→ EXERCISE AIM:
Set down, exactly as written, every line from the top of the records below to the line containing "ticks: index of", both ends included, and no others.

→ LISTED ENTRIES:
----

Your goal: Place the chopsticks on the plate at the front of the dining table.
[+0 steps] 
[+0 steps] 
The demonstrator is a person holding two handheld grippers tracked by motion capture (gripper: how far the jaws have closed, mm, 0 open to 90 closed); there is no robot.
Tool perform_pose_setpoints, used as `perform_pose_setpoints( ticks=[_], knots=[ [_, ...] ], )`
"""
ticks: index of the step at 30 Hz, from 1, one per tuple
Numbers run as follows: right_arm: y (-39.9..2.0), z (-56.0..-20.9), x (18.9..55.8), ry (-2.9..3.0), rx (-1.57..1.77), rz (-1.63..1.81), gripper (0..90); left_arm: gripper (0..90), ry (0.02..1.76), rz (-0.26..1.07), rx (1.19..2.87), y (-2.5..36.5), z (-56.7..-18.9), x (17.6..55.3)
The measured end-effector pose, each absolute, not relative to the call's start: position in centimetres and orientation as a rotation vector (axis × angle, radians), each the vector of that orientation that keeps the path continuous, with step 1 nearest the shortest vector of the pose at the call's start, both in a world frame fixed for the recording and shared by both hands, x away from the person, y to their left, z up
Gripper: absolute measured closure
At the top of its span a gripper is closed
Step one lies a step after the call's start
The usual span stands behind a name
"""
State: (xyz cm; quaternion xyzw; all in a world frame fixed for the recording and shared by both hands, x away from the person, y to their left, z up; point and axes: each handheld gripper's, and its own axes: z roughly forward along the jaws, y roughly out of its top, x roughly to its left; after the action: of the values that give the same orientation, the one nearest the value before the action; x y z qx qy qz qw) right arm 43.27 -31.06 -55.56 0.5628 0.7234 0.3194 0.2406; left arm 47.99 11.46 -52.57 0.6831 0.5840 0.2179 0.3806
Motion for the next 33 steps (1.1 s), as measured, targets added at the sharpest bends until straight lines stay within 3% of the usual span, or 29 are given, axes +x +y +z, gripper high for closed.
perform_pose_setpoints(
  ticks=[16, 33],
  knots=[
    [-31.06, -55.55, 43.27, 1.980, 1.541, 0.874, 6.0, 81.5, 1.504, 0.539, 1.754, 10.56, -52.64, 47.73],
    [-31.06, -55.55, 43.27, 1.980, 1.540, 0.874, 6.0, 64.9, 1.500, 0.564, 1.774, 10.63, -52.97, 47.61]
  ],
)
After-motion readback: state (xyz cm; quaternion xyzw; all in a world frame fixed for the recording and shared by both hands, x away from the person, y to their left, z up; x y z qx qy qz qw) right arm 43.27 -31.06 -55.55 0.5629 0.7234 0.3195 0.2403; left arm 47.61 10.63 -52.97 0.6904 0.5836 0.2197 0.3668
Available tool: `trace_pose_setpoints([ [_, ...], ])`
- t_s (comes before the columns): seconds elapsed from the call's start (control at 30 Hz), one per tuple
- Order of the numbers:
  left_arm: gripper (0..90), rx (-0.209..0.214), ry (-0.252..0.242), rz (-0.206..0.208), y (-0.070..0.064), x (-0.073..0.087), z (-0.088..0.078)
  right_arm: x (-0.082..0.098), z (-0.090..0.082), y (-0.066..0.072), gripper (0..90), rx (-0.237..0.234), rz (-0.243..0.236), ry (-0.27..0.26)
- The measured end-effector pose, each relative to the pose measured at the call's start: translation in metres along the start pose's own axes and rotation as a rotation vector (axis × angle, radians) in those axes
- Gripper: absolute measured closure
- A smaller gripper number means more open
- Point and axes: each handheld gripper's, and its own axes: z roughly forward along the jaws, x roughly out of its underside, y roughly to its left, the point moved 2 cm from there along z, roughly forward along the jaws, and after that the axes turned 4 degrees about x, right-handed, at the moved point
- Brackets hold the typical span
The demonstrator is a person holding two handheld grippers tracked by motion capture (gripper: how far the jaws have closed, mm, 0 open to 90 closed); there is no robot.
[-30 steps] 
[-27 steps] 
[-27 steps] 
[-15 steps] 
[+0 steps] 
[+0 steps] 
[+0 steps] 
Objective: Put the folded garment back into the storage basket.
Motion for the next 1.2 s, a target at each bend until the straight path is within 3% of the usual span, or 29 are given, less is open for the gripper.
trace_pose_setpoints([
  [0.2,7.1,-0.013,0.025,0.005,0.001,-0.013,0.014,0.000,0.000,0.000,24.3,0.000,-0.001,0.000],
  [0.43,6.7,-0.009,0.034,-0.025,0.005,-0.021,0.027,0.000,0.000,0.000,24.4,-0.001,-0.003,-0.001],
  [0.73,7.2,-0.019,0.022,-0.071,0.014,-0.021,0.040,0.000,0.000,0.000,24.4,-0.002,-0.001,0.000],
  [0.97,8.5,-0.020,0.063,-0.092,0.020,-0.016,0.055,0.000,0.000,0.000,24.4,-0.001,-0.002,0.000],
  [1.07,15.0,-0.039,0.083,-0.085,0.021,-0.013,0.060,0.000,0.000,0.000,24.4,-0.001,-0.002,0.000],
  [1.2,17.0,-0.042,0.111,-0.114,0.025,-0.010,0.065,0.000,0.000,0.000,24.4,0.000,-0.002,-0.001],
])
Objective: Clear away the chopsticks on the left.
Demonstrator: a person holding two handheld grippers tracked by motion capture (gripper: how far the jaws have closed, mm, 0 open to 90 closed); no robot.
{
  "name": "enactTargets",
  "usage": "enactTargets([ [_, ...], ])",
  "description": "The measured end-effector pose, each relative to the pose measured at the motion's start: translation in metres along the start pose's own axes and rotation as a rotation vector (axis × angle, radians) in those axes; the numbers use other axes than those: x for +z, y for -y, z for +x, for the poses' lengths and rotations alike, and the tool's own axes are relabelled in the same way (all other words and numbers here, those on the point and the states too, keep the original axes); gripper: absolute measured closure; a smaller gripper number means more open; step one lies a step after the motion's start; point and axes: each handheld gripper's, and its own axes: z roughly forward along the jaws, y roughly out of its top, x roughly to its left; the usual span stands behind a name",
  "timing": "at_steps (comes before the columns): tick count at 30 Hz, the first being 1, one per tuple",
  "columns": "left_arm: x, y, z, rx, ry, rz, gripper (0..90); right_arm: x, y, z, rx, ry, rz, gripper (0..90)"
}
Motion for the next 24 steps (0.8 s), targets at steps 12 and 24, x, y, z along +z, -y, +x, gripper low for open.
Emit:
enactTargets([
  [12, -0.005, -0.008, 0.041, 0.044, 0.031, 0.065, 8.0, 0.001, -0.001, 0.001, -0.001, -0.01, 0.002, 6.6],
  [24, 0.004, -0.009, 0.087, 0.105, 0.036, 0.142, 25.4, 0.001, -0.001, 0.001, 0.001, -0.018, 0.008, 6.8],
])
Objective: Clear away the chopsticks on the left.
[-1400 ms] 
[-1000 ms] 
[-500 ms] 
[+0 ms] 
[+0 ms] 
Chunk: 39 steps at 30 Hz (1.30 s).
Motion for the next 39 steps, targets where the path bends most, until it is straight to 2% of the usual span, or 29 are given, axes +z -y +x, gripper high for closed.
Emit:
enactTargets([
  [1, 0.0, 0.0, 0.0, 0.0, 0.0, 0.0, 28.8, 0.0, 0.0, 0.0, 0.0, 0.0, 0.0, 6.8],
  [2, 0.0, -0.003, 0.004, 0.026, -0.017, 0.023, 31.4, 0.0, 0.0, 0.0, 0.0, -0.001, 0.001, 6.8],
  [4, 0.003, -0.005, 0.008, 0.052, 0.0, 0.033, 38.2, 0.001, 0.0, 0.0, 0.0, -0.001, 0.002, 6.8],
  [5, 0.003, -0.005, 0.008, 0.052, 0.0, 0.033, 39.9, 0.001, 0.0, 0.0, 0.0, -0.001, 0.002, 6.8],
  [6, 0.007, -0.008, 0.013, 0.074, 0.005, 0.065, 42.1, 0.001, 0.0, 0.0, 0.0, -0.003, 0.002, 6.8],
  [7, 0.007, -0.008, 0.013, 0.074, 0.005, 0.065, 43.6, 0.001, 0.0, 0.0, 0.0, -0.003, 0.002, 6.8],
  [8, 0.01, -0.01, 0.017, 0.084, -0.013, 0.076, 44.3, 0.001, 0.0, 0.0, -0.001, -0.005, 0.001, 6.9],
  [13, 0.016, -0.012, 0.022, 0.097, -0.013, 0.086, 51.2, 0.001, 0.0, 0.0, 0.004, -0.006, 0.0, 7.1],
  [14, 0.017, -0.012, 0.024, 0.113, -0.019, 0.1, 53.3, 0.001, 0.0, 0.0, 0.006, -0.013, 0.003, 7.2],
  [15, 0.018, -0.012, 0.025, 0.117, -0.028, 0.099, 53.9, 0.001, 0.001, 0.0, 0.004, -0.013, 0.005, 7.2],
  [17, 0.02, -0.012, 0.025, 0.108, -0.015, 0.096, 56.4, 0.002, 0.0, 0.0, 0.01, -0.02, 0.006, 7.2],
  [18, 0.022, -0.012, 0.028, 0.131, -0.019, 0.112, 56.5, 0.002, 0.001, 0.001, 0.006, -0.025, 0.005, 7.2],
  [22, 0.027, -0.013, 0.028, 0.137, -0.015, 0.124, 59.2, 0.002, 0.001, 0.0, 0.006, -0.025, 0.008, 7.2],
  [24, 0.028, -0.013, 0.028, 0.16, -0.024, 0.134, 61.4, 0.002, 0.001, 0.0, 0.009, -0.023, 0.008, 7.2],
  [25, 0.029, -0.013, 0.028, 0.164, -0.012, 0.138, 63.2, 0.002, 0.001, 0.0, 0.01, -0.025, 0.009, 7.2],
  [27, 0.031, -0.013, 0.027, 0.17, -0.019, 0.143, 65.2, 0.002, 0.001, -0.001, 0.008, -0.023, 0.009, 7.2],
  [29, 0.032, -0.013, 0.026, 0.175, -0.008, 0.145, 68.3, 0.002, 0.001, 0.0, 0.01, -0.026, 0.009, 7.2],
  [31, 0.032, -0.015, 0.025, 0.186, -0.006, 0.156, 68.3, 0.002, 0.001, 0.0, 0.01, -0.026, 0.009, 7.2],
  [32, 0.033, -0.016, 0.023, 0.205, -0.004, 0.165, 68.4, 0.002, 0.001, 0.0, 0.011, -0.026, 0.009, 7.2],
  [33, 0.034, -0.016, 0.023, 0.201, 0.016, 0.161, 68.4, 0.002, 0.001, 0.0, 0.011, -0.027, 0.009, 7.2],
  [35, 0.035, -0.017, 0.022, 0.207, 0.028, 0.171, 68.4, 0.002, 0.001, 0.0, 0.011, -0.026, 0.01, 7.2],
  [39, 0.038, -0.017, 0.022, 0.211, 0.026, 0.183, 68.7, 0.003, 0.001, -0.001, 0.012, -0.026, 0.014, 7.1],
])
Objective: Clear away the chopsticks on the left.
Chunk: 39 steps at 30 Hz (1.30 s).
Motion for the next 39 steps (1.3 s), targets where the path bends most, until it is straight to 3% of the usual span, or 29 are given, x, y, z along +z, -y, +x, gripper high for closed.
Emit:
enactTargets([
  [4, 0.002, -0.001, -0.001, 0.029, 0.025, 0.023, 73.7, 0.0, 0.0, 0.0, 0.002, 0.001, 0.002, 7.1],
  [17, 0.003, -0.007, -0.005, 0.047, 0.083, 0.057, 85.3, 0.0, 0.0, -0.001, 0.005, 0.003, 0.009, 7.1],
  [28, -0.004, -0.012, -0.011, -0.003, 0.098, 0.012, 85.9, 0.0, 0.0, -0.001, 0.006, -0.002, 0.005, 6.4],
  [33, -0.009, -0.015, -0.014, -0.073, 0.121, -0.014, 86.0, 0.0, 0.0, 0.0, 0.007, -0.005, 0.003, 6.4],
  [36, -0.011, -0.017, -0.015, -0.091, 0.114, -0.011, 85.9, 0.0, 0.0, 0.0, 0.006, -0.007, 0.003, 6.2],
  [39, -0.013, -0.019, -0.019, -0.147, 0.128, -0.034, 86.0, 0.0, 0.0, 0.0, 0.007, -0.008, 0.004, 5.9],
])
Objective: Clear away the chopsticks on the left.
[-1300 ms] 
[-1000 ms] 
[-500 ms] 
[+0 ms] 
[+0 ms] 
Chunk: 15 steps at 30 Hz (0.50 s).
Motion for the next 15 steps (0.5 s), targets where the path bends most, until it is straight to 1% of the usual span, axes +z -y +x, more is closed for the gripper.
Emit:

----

→ EXERCISE OUTPUT:
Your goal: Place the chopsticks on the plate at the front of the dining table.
[+0 steps] 
[+0 steps] 
The demonstrator is a person holding two handheld grippers tracked by motion capture (gripper: how far the jaws have closed, mm, 0 open to 90 closed); there is no robot.
Tool perform_pose_setpoints, used as `perform_pose_setpoints( ticks=[_], knots=[ [_, ...] ], )`
"""
ticks: index of the step at 30 Hz, from 1, one per tuple

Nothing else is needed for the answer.